* **WHAT THIS TASK INVOLVES**
For the data below, please report each line where the word "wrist" is found.

* **DATASET EXTRACT**
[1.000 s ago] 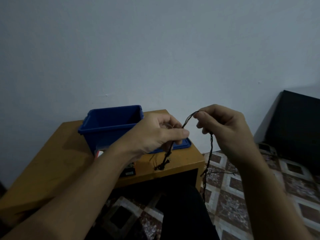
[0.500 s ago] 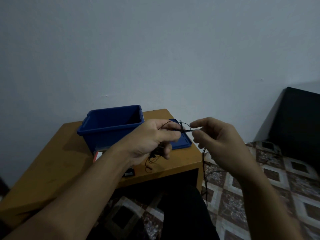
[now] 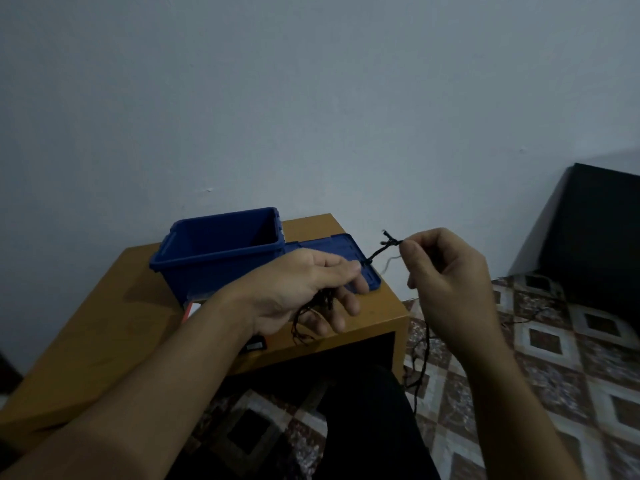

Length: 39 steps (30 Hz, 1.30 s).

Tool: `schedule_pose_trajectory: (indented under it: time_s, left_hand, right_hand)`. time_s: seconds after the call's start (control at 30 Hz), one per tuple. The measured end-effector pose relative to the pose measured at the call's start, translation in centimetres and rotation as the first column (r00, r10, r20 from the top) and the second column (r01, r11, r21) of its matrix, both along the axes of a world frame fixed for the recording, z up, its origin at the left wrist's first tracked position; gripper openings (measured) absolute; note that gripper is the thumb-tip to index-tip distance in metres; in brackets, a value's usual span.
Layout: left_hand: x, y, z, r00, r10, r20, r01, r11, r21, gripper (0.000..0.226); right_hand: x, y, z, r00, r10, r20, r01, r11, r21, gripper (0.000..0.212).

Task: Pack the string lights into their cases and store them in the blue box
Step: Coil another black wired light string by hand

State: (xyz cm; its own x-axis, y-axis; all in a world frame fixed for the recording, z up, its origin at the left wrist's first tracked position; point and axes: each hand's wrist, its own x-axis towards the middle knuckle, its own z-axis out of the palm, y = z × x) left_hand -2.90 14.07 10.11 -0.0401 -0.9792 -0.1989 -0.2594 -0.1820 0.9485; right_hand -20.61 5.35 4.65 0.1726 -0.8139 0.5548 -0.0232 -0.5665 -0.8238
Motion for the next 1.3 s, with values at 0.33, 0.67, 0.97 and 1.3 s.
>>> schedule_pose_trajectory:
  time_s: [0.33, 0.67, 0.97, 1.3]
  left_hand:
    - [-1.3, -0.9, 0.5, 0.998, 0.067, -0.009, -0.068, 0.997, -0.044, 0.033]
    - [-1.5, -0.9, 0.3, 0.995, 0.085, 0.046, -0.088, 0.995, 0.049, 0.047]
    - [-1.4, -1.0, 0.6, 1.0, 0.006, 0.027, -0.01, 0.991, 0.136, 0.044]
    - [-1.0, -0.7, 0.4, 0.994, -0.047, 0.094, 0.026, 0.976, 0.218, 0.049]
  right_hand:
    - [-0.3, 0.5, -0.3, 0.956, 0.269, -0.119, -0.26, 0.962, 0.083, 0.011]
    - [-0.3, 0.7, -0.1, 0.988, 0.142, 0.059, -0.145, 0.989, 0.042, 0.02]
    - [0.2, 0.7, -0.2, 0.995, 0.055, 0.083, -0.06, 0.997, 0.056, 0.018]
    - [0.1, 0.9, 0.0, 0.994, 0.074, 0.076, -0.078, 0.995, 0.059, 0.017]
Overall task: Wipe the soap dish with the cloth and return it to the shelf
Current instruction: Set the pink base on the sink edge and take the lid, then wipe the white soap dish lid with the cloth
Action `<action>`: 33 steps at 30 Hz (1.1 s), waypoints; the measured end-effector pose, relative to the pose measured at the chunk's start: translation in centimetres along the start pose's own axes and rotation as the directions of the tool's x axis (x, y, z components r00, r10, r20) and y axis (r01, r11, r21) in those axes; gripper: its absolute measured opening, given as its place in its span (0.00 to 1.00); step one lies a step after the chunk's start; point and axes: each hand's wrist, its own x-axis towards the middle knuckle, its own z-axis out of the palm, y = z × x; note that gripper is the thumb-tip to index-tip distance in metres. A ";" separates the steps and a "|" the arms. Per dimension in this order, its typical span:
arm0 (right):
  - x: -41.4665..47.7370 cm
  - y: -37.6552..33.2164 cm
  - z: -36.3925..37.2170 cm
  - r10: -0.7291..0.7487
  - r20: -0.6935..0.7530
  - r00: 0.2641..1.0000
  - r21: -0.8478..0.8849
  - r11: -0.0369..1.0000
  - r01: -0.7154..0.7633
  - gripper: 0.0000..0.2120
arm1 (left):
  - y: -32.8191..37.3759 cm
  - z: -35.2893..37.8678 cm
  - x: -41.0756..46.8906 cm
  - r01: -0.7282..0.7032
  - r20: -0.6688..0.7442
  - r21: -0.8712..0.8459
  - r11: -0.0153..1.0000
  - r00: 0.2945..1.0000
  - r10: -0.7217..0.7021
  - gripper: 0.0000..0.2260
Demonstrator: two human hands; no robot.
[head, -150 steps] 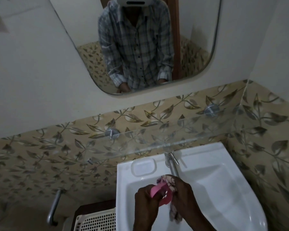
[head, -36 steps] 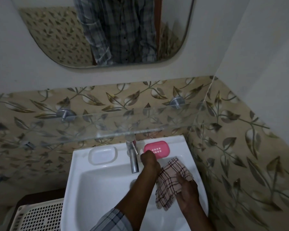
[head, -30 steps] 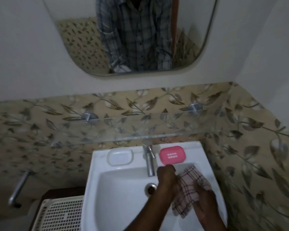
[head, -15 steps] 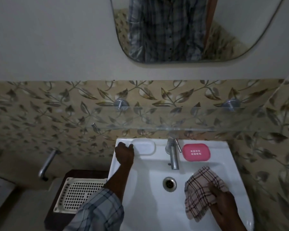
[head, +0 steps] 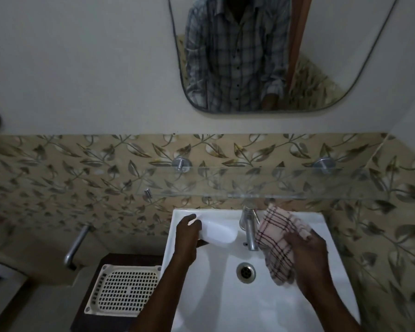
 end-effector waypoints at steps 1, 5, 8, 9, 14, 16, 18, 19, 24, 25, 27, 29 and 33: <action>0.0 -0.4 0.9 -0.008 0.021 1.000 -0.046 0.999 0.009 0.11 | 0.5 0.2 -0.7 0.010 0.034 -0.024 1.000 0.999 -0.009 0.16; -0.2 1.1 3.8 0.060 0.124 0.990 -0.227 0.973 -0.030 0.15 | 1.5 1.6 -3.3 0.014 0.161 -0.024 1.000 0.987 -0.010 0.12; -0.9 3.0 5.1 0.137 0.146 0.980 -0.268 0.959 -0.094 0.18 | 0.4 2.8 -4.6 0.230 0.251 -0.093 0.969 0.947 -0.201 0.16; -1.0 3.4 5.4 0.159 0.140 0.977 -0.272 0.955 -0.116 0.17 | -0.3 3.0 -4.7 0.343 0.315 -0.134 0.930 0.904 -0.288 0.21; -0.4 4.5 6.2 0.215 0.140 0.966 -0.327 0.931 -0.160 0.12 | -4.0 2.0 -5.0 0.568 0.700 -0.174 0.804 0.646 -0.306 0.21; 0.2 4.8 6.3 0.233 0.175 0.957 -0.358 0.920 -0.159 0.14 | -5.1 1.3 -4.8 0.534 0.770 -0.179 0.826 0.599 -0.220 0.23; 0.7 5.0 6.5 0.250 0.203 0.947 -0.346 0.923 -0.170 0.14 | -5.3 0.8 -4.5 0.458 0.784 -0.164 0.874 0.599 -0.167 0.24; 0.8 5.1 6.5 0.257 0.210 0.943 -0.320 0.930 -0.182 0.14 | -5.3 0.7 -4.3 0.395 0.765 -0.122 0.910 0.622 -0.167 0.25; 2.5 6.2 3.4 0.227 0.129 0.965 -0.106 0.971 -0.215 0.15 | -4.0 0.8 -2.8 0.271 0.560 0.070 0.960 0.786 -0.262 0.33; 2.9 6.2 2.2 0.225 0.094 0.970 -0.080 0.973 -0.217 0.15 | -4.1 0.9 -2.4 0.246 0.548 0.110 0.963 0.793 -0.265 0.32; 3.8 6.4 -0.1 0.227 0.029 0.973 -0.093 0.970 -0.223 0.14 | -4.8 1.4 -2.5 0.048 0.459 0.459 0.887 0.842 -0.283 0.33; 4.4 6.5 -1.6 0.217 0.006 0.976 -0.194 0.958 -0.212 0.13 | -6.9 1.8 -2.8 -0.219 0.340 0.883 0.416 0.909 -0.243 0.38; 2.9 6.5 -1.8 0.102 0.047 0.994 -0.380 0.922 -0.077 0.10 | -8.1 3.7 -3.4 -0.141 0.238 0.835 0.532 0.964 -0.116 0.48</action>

* **RESULT OF THE EXERCISE**
Tool: `schedule_pose_trajectory: (indented under it: time_s, left_hand, right_hand)`. time_s: seconds after the call's start (control at 30 Hz), one per tuple. The measured end-effector pose relative to the pose measured at the call's start, translation in centimetres and rotation as the first column (r00, r10, r20 from the top) and the second column (r01, r11, r21) of its matrix, both along the axes of a world frame fixed for the recording, z up, its origin at the left wrist's first tracked position; gripper openings (measured) absolute; note that gripper is the thumb-tip to index-tip distance in metres; in brackets, a value's usual span.
State: (xyz cm; its own x-axis, y-axis; all in a world frame fixed for the recording, z up, its origin at the left wrist's first tracked position; point and axes: each hand's wrist, its own x-axis towards the middle knuckle, its own z-axis out of the palm, y = z × x) left_hand -2.90 14.07 10.11 -0.0401 -0.9792 -0.1989 -0.2594 -0.1820 0.9485; right_hand -20.61 5.35 4.65 0.1726 -0.8139 0.5548 -0.0232 -0.5665 -0.8238
Action `<action>`: 33 steps at 30 Hz (1.1 s), waypoints; the measured end-effector pose, relative to the pose measured at the chunk's start: translation in centimetres along the start pose's own axes and rotation as the directions of the tool's x axis (x, y, z components r00, r10, r20) and y axis (r01, r11, r21) in those axes; gripper: its absolute measured opening, given as its place in its span (0.00 to 1.00); step one lies a step after the chunk's start; point and axes: each hand's wrist, its own x-axis towards the middle knuckle, its own z-axis out of the palm, y = z × x; note that gripper is the thumb-tip to index-tip distance in metres. A ";" separates the steps and a "|" the arms. Per dimension in this order, its typical span:

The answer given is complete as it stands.